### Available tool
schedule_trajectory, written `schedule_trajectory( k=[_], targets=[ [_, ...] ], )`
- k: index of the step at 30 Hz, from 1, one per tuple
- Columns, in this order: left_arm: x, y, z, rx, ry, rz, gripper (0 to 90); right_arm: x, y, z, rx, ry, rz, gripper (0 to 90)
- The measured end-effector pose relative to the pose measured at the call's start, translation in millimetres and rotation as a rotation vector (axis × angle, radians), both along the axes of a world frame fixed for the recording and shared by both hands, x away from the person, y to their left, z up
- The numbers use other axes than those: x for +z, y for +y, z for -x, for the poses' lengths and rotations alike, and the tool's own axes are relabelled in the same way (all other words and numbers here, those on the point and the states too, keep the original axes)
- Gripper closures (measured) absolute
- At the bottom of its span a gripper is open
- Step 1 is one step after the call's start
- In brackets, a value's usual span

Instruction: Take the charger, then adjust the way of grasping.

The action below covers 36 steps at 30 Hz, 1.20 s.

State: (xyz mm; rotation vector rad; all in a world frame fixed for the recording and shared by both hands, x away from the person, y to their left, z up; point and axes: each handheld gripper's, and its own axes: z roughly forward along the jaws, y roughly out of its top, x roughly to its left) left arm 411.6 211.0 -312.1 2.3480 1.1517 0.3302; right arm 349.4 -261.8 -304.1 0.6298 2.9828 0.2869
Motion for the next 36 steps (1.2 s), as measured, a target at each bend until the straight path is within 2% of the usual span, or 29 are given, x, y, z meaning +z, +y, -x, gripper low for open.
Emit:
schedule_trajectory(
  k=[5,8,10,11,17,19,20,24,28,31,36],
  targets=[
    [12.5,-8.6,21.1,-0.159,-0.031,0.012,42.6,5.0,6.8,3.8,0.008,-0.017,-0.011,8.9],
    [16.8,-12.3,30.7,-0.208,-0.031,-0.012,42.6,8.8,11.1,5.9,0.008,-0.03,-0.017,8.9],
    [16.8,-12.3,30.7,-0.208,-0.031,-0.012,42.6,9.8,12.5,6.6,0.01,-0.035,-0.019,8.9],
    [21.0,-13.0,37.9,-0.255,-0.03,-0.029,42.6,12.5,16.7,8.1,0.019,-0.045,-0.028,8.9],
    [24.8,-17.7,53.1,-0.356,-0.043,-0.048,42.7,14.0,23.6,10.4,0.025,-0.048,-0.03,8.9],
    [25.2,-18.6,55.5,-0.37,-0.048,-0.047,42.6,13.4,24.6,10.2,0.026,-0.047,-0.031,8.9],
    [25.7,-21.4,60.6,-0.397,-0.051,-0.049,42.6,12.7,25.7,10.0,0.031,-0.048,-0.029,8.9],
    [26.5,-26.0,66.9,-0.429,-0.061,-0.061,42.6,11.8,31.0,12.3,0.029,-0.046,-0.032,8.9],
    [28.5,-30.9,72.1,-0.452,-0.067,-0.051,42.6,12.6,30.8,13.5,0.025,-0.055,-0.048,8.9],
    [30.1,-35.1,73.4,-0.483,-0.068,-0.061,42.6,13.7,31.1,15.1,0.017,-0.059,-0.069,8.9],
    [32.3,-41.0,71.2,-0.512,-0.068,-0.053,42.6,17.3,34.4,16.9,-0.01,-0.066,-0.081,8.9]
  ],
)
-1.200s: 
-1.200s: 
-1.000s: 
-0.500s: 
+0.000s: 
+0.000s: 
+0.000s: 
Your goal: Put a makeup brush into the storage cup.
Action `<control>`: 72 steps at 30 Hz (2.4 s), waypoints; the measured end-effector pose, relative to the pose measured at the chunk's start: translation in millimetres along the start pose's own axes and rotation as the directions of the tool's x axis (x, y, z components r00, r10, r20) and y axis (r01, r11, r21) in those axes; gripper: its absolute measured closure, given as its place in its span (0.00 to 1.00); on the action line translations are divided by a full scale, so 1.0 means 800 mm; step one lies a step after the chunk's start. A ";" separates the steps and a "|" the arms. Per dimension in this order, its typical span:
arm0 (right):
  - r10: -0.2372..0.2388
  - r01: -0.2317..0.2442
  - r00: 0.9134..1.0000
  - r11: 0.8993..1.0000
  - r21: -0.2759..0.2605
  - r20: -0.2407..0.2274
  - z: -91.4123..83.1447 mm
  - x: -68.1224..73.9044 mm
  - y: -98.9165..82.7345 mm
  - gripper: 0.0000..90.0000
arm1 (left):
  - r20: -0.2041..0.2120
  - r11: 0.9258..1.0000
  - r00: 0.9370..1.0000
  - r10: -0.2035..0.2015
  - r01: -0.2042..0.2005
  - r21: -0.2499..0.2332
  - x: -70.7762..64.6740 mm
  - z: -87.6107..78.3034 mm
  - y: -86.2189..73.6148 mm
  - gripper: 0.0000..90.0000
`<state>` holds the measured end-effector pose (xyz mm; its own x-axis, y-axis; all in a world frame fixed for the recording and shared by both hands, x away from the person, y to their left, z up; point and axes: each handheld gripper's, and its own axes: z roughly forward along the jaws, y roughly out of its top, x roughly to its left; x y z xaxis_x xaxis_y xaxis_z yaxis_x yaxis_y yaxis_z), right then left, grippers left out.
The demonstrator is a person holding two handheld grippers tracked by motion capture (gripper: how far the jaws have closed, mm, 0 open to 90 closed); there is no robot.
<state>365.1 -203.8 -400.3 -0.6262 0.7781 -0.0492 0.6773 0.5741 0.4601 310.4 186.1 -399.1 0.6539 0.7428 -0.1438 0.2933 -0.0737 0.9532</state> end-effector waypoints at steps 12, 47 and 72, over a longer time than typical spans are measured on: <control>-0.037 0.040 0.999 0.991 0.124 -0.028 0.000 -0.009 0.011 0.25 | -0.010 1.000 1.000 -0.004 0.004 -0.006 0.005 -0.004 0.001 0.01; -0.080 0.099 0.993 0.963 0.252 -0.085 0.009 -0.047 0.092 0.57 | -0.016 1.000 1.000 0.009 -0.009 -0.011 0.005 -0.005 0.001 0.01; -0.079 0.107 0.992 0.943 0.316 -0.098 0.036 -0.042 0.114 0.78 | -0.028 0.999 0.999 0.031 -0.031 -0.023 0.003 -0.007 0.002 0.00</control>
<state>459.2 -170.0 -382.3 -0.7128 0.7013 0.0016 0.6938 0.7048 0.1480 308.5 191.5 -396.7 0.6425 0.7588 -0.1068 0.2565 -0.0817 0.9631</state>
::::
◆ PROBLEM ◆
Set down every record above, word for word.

◆ FINAL ANSWER ◆
### Available tool
schedule_trajectory, written `schedule_trajectory( k=[_], targets=[ [_, ...] ], )`
- k: index of the step at 30 Hz, from 1, one per tuple
- Columns, in this order: left_arm: x, y, z, rx, ry, rz, gripper (0 to 90); right_arm: x, y, z, rx, ry, rz, gripper (0 to 90)
- The measured end-effector pose relative to the pose measured at the call's start, translation in millimetres and rotation as a rotation vector (axis × angle, radians), both along the axes of a world frame fixed for the recording and shared by both hands, x away from the person, y to their left, z up
- The numbers use other axes than those: x for +z, y for +y, z for -x, for the poses' lengths and rotations alike, and the tool's own axes are relabelled in the same way (all other words and numbers here, those on the point and the states too, keep the original axes)
- Gripper closures (measured) absolute
- At the bottom of its span a gripper is open
- Step 1 is one step after the call's start
- In brackets, a value's usual span

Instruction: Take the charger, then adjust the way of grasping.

The action below covers 36 steps at 30 Hz, 1.20 s.

State: (xyz mm; rotation vector rad; all in a world frame fixed for the recording and shared by both hands, x away from the person, y to their left, z up; point and axes: each handheld gripper's, and its own axes: z roughly forward along the jaws, y roughly out of its top, x roughly to its left) left arm 411.6 211.0 -312.1 2.3480 1.1517 0.3302; right arm 349.4 -261.8 -304.1 0.6298 2.9828 0.2869
Motion for the next 36 steps (1.2 s), as measured, a target at each bend until the straight path is within 2% of the usual span, or 29 are given, x, y, z meaning +z, +y, -x, gripper low for open.
Emit:
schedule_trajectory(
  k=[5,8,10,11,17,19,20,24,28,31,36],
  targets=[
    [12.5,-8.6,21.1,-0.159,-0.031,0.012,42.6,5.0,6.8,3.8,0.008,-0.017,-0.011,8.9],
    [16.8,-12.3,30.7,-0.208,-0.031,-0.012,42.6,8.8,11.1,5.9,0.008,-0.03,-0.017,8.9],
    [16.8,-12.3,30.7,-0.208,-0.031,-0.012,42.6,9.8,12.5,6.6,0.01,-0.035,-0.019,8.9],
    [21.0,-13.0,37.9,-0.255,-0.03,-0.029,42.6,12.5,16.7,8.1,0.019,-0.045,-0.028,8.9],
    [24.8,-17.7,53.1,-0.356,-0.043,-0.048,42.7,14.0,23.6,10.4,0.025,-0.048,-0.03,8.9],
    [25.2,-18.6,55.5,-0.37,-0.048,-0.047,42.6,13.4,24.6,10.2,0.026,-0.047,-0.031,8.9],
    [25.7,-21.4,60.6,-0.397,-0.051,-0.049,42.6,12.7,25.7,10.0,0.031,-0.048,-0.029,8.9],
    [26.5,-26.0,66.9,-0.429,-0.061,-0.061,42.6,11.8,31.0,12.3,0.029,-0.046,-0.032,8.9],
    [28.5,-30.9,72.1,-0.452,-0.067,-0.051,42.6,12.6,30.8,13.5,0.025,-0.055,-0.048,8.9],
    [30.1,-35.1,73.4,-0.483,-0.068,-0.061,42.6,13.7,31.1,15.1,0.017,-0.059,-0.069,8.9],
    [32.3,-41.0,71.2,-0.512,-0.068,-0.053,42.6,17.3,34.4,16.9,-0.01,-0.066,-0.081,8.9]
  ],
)
-1.200s: 
-1.200s: 
-1.000s: 
-0.500s: 
+0.000s: 
+0.000s: 
+0.000s: 
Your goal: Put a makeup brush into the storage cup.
Action `<control>`: 72 steps at 30 Hz (2.4 s), waypoints; the measured end-effector pose, relative to the pose measured at the chunk's start: translation in millimetres along the start pose's own axes and rotation as the directions of the tool's x axis (x, y, z components r00, r10, r20) and y axis (r01, r11, r21) in those axes; gripper: its absolute measured closure, given as its place in its span (0.00 to 1.00); on the action line translations are divided by a full scale, so 1.0 means 800 mm; step one lies a step after the chunk's start. A ";" separates the steps and a "|" the arms. Per dimension in this order, its typical span:
arm0 (right):
  - r10: -0.2372..0.2388
  - r01: -0.2317..0.2442
  - r00: 0.9134..1.0000
  - r11: 0.8993..1.0000
  - r21: -0.2759..0.2605
  - r20: -0.2407..0.2274
  - z: -91.4123..83.1447 mm
  - x: -68.1224..73.9044 mm
  - y: -98.9165..82.7345 mm
  - gripper: 0.0000..90.0000
arm1 (left):
  - r20: -0.2041..0.2120
  - r11: 0.9258..1.0000
  - r00: 0.9370..1.0000
  - r10: -0.2035..0.2015
  - r01: -0.2042..0.2005
  - r21: -0.2499..0.2332
  - x: -70.7762..64.6740 mm
  - z: -87.6107..78.3034 mm
  - y: -86.2189..73.6148 mm
  - gripper: 0.0000..90.0000
`<state>` holds the measured end-effector pose (xyz mm; its own x-axis, y-axis; all in a world frame fixed for the recording and shared by both hands, x away from the person, y to their left, z up; point and axes: each handheld gripper's, and its own axes: z roughly forward along the jaws, y roughly out of its top, x roughly to its left; x y z xaxis_x xaxis_y xaxis_z yaxis_x yaxis_y yaxis_z), right then left, grippers left out.
The demonstrator is a person holding two handheld grippers tracked by motion capture (gripper: how far the jaws have closed, mm, 0 open to 90 closed); there is no robot.
<state>365.1 -203.8 -400.3 -0.6262 0.7781 -0.0492 0.6773 0.5741 0.4601 310.4 186.1 -399.1 0.6539 0.7428 -0.1438 0.2933 -0.0737 0.9532</state> end-effector waypoints at steps 12, 47 and 72, over a longer time than typical spans are measured on: <control>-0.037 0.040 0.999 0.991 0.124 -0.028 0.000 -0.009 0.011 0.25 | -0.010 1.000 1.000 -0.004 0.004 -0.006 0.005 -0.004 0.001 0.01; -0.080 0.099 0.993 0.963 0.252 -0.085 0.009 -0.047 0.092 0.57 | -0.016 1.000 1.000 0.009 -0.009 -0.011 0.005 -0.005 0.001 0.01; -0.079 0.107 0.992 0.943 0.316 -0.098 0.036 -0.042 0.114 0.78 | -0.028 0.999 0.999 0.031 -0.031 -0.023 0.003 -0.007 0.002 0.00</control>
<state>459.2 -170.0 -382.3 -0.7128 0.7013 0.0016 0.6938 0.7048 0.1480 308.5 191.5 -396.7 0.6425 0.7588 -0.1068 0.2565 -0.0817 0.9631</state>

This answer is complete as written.